Cut to us at the theater watching Peter Finch and Murray Head snogging (as the Brits say), meaning really kissing, and I looked over at my friends who were both wide-eyed and slack jawed. Of course, they thought they were going to see something like Charles Bronson in Death Wish III. But hey, I needed a ride.

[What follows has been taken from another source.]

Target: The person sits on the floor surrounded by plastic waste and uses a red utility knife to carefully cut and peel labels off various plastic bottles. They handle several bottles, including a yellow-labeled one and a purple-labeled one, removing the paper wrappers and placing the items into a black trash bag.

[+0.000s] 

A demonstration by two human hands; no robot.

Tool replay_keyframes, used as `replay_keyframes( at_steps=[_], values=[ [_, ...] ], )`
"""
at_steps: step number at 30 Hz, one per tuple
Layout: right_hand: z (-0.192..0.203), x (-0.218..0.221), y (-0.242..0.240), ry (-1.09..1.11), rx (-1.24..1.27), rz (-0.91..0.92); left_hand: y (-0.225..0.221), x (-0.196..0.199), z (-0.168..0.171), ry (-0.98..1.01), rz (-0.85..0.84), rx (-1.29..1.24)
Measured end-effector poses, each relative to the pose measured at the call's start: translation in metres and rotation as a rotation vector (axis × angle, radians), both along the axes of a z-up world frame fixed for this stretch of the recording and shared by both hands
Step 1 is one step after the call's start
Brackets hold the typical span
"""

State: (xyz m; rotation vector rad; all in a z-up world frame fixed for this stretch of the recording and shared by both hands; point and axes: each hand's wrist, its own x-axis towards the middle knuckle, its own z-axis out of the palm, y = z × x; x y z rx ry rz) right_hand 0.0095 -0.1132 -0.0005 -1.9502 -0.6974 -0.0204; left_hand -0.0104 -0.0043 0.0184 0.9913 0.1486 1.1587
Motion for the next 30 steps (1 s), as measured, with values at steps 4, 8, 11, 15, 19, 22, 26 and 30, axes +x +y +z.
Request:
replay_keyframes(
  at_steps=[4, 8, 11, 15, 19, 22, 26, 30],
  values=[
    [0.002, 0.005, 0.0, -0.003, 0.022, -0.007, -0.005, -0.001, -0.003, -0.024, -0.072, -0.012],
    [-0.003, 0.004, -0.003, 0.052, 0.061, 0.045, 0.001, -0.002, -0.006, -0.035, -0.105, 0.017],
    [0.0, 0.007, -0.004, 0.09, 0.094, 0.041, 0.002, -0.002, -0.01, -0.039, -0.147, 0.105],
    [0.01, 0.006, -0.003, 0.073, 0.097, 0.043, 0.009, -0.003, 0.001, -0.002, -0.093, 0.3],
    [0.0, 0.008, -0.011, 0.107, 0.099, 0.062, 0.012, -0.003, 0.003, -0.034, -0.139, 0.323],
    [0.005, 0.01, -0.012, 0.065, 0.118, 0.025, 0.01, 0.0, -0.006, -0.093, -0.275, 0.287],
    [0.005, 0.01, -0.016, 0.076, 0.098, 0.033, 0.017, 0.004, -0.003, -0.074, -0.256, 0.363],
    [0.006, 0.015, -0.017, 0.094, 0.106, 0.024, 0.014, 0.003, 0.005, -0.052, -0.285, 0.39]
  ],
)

Another time at the Detroit Film Theater they showed the Detroit premiere of Akira Kurosawa’s late, late film, Ran (1985), and the theater was sold-out. Kurosawa had finally come into his own with the American public at the age of 80. Well, by 1985 I’d seen every Kurosawa film, which was no mean feat because the guy made about 25 movies, and I was a snob. “Oh,” I thought, “now you finally catch on that Kurosawa is a big deal, when he’s 80?” Anyway, Ran is the photographically gorgeous, incredibly overlong (2 hours and 48 minutes), adaptation of King Lear that is by far Kurosawa’s dullest movie. The entire movie I kept thinking, “One, two, three, cut. No cut. Really, Akira, cut. Seriously, dude, cut. Will you get the fuck out of this shot and just cut.” Ran is absolutely the movie of an 80-year-old.

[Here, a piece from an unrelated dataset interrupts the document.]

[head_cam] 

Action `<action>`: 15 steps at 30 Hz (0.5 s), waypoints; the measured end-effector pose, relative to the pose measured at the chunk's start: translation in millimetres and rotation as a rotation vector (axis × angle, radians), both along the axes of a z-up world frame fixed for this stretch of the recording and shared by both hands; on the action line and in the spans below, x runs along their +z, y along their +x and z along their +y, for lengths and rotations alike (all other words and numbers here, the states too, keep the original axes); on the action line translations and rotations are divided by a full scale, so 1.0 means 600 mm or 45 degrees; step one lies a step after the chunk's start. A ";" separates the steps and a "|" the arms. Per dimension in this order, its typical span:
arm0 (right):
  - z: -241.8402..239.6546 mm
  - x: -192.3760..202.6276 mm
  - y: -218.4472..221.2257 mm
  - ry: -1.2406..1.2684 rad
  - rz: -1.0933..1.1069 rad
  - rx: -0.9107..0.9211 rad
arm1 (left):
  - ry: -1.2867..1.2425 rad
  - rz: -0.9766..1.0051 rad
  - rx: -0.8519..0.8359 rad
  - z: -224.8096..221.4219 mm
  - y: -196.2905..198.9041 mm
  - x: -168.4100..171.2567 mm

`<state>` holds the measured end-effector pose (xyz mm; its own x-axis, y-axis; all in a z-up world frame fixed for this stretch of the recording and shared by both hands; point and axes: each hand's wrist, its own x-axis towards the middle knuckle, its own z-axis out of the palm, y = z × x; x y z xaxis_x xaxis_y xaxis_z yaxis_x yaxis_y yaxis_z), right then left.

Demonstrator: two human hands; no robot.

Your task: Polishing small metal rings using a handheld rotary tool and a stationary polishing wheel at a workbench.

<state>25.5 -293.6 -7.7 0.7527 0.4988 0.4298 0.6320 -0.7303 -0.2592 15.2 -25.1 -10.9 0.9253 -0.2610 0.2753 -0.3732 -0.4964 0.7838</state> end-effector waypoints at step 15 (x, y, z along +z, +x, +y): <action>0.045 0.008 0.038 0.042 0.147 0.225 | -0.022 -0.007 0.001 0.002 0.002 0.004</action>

The theater was so jammed that I could only get a seat way up on the balcony. I’ll be kind to the Great Master (his nickname), Akira Kurosawa, and say 90 minutes in, but it was probably more like 75 minutes in, when the head of the person directly in front of me, who was at my knee level on the steeply tiered balcony, suddenly dropped backward against my knees and they were dead asleep — against my knees. A moment later the head of the girl to my left, who I had never met, fell over onto my shoulder and she was dead-out asleep, and clearly didn’t care whose shoulder it was. Now I couldn’t move my knees or my left shoulder. Then the regular old kind of butch young man to my right passed out and fell against my right shoulder – only he went into homosexual panic, saying, “Hey, man, I didn’t mean anything.” I assured him that it was perfectly OK. A few minutes later he fell back against my right shoulder and went comfortably to sleep. I now had three people sleeping against me.

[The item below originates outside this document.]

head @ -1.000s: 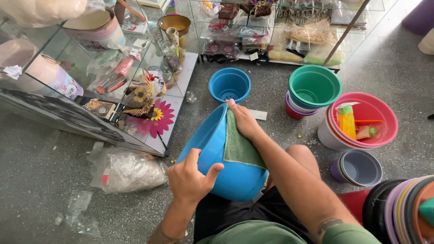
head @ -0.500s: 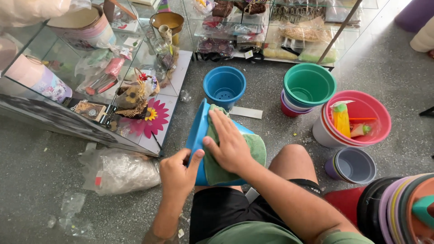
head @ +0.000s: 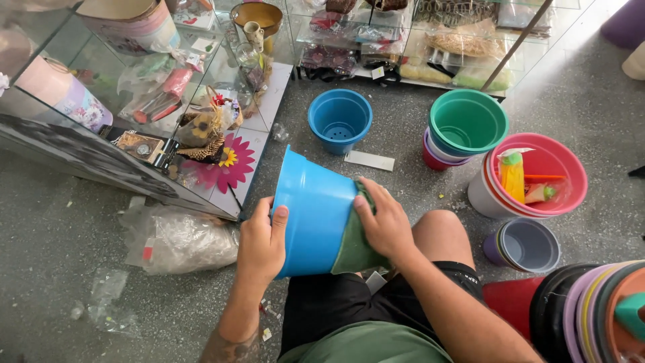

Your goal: The person sits on the floor and wipes the inside and outside of a blue plastic bucket using a green cloth. They rotate the bucket and scrub multiple areas, then lift it to show the interior before placing it down.

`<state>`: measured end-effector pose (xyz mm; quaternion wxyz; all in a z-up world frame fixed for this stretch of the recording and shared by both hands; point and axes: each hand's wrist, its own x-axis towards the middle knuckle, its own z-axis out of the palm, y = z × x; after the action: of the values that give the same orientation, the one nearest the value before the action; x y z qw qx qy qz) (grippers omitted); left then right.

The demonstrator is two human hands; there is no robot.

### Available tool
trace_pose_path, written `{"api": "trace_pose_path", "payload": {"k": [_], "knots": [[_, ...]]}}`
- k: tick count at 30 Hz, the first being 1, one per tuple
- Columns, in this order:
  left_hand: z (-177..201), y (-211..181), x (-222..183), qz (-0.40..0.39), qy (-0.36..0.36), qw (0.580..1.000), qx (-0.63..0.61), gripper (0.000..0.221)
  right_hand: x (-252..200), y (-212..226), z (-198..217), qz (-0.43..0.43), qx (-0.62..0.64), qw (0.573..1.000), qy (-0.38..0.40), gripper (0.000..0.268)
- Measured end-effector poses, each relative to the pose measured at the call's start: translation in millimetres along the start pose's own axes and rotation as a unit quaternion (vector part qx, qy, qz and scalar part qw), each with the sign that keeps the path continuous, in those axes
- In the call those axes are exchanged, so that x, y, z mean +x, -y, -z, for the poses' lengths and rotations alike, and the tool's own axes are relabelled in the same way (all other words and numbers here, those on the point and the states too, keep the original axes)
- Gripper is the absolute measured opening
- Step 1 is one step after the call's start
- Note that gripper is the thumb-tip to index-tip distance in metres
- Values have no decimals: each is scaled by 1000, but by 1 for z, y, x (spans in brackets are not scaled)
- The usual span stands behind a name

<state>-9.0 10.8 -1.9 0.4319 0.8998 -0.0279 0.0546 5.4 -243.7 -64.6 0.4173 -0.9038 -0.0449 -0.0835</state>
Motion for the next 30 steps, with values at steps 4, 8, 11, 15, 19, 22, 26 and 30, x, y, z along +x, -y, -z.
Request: {"api": "trace_pose_path", "payload": {"k": [4,8,11,15,19,22,26,30], "knots": [[-14,-8,4,-35,10,999,-17,54,-13,-13,10,-78,50,996,-13,52],[-15,-24,1,-76,49,996,-7,85,-23,1,5,-7,-24,1000,-16,63],[-21,-33,-6,-72,88,994,-4,109,-27,38,-7,131,-59,989,-22,86],[-26,-25,-4,-71,98,992,-26,124,-17,76,-22,240,-22,970,-27,102],[-22,-19,-6,-59,87,994,22,125,10,80,-27,271,-18,962,-6,92],[-19,-24,-17,-51,83,994,54,108,36,77,-22,234,-31,971,42,85],[-16,-24,-22,-70,88,992,63,90,79,69,-2,65,83,983,149,85],[-6,-12,-15,-81,121,984,99,75,109,21,-7,-120,150,958,211,86]]}}
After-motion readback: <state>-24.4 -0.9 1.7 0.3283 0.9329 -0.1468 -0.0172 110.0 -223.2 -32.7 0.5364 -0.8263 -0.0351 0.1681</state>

OK, I love Kurosawa, but that was my unique experience with Ran. About two years later in Hollywood, when my former partner Scott was acting like a dick and began writing The Rookie with Boaz Yakin, Boaz saw Ran and came into our little bungalow utterly effusive about how Kurosawa’s new film [it was his newest, but it wasn’t new], which was, “Kurosawa’s greatest movie.” I was speechless; agog; aghast. “You think Ran is Kurosawa’s greatest movie?” I asked. Boaz stated, “Absolutely.” I said, “Compared to the rest of Kurosawa’s movies, Ran is a piece of shit. With pretty photography.” Boaz was horrified – completely, utterly mortified – and stated, “You can’t say that. You can’t say Ran was a piece of shit.” I said, “It’s a piece of shit, it’s a piece of shit, it’s a piece of shit. And only an asshole who hasn’t seen any of his other great movies could say something as stupid as Ran is Kurosawa’s greatest movie.”
If I’m not mistaken, Boaz just walked out. Anyway, he and I never hit off anyway.
It’s 4:00 AM here in San Rafael, but it’s dawn in Detroit.